• [Task directions]: Gather all lines in the data that hold the string "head".
+---+
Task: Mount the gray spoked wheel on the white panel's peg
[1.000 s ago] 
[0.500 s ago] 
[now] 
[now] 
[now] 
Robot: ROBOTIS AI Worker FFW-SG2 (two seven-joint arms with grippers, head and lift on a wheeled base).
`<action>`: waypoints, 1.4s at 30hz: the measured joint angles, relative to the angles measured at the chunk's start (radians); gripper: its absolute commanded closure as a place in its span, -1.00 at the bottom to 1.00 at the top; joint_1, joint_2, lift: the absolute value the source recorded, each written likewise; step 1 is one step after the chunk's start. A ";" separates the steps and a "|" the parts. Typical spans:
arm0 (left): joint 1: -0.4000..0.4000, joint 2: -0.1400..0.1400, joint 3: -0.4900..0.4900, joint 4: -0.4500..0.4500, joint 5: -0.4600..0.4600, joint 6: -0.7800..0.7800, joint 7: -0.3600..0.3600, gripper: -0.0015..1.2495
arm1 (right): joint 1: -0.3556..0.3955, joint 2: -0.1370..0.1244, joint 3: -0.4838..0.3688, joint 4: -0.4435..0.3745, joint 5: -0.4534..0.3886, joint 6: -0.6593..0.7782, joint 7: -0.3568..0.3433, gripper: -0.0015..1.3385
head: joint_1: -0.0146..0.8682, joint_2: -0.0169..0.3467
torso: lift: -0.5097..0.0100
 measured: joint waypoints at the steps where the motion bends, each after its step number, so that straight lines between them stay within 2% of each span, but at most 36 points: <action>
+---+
• [Answer for the task]:
Robot: ROBOTIS AI Worker FFW-SG2 (two seven-joint arms with grippers, head and lift on a wheeled base).
head: joint_1: -0.0146..0.8682, joint_2: -0.0169..0.3467

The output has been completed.